Azure Cosmos DB pricing: a practical estimate (RU/s, storage, and egress)
Cosmos DB pricing becomes manageable when you separate the drivers: capacity (RU/s), storage, and data movement. Most surprises happen when RU demand is bursty, partitions are skewed (hot partition), or retries amplify read/write volume.
0) Define the scope (containers, regions, and workloads)
- Top containers: identify the few containers that handle most traffic (budget them separately).
- Regions: multi-region reads/writes can change both RU patterns and transfer.
- Peak windows: deploys, backfills, and incidents often define the RU peak.
1) Capacity (RU/s)
RU/s is capacity planning. Build an estimate from the operations that dominate your workload (reads, writes, queries) and use a peak-demand window. If you're migrating, keep two scenarios: baseline and high-usage (peak) rather than one average.
- Hot partitions raise RU needs: one key or one partition range can dominate.
- Retry multiplier: if a request is retried 3x during incidents, RU and request volume can triple.
- Query shape matters: "simple point reads" vs "wide scans" can have very different RU behavior.
2) Storage (GB-month)
Storage is usually the straightforward line. Use average stored GB and model growth separately. If you retain history or store large documents, storage becomes material over time.

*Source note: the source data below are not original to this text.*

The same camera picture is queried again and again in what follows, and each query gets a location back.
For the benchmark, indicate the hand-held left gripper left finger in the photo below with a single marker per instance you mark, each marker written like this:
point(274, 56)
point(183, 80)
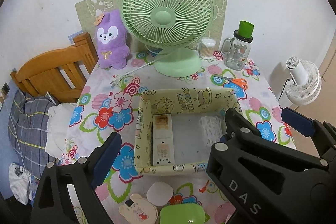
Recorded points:
point(105, 161)

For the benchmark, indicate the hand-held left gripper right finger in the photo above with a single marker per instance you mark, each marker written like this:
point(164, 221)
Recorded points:
point(299, 121)

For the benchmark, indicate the beige bunny print case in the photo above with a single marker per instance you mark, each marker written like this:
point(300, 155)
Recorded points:
point(136, 211)

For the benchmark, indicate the white round disc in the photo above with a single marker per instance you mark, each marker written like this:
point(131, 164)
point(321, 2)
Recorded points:
point(159, 193)

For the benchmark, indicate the yellow printed storage box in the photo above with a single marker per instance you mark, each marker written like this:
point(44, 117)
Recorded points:
point(181, 102)

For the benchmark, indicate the white standing fan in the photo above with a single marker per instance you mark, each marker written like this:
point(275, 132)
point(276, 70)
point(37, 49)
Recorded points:
point(307, 82)

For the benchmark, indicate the white remote control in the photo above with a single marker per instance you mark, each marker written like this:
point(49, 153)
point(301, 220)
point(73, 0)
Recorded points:
point(162, 142)

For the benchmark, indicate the beige wooden door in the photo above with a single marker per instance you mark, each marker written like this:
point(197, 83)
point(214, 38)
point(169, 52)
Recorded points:
point(329, 61)

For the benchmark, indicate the grey plaid pillow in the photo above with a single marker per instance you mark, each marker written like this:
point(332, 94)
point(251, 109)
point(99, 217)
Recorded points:
point(26, 129)

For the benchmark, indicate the white printed cloth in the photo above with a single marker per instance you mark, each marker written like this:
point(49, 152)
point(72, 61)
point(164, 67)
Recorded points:
point(18, 176)

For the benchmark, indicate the white lace cloth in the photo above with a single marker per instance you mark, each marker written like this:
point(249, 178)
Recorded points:
point(210, 129)

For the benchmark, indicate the glass jar with green cap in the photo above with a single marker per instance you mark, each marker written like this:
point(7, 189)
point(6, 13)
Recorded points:
point(237, 56)

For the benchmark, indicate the green oval case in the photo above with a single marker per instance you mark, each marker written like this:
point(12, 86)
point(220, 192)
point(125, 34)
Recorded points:
point(181, 214)

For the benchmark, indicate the floral tablecloth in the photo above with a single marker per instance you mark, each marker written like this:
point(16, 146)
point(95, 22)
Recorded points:
point(168, 82)

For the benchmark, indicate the wooden chair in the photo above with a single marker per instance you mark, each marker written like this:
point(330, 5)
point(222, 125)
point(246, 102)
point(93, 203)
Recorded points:
point(47, 74)

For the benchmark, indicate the purple plush bunny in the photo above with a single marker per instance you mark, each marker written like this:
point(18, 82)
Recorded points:
point(110, 50)

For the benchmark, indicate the cotton swab container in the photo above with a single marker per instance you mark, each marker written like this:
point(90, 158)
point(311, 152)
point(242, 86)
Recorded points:
point(207, 49)

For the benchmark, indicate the green desk fan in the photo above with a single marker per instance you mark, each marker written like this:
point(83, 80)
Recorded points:
point(162, 18)

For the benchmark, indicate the beige printed wall cloth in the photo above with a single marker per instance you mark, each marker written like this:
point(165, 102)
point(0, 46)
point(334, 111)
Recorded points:
point(86, 11)

Tools: Storage pricing, Storage growth.
3) Networking and egress
If your application serves users across geographies or reads across regions, data transfer can be meaningful. Model outbound GB/month by destination and do not blend internet and cross-region paths.
Tool: Data egress cost.
Worked estimate template (copy/paste)
- RU baseline = typical peak RU/s for top containers
- RU peak = incident/backfill peak RU/s (keep separate)
- Storage = avg GB-month + growth (GB/month)

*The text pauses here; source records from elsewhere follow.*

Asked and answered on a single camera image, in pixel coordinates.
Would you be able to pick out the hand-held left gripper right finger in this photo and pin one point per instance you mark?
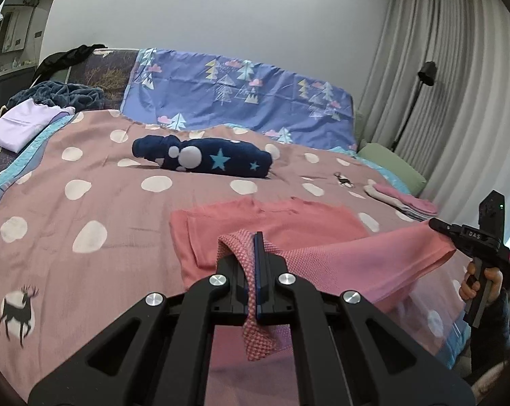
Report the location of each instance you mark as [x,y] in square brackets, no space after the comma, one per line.
[259,270]

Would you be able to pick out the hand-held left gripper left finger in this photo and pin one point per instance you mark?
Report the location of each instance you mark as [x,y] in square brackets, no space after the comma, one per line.
[227,287]

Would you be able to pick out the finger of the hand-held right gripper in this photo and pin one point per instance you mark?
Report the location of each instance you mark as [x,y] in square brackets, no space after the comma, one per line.
[447,229]

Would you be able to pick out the pink shirt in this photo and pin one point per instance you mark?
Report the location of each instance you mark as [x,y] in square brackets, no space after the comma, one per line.
[314,237]

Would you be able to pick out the person's right forearm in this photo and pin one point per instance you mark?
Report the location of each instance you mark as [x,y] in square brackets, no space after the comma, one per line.
[491,338]

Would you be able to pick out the person's right hand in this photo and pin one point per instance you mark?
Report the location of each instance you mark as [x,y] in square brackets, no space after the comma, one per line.
[494,283]

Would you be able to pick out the green pillow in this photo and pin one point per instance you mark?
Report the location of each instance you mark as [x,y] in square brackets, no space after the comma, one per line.
[390,165]

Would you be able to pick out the navy star print garment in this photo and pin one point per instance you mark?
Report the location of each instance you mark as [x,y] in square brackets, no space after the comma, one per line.
[221,158]

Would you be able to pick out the pink polka dot bedspread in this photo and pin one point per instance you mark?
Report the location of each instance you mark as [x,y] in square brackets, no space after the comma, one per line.
[111,262]

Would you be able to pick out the black floor lamp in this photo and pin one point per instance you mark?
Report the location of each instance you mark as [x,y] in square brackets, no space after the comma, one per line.
[427,72]

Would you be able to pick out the blue tree print sheet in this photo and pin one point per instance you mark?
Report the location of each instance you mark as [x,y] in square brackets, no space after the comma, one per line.
[195,89]

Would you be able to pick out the teal bed sheet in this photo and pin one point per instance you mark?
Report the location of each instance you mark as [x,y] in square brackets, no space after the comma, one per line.
[22,165]

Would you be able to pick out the dark tree print cloth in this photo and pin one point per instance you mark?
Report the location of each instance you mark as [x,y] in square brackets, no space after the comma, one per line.
[106,78]

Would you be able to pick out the dark teal fleece blanket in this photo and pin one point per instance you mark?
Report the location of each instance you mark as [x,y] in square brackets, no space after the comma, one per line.
[68,95]

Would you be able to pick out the lavender folded garment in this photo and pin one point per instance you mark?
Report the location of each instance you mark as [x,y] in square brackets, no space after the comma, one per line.
[18,124]

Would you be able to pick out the black garment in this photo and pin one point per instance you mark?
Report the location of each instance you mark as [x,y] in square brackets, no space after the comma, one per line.
[68,57]

- Transfer = internet egress GB/month + cross-region GB/month (modeled separately)
Common pitfalls
- Estimating RU from averages and ignoring peaks (capacity is set by peak demand).

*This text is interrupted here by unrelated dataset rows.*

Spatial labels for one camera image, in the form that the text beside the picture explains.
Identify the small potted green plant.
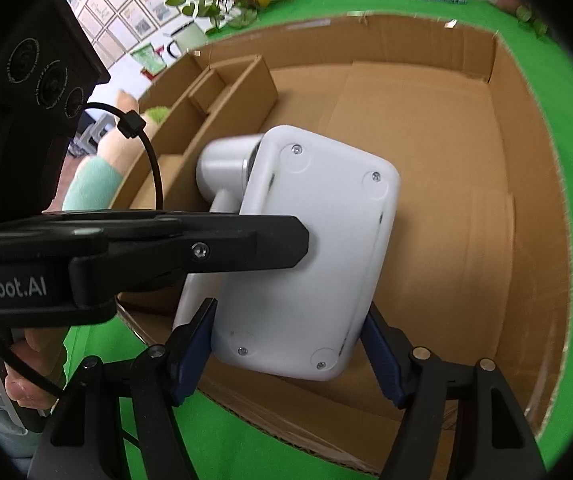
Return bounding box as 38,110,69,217
473,0,554,38

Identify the small brown cardboard box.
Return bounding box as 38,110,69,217
129,152,202,211

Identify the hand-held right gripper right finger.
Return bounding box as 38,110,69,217
360,304,549,480

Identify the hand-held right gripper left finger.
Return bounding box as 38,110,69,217
26,297,218,480

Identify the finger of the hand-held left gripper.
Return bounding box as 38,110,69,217
69,216,310,320

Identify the person's left hand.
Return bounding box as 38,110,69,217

- Ignoring skew: one hot partition or one hot query dominates RU.
- Retry storms: timeouts and client retries multiply RU consumption.
- Blending all containers into one model (budget the top containers separately).
- Missing transfer boundaries in multi-region deployments.
How to validate the estimate
- Validate RU consumption and throttling during a representative peak window.
- Validate retry behavior and incident multipliers (retries multiply RU and requests).
- Validate growth rate and retention policies for stored data.
- Reconcile your model against one billing cycle and keep the peak scenario.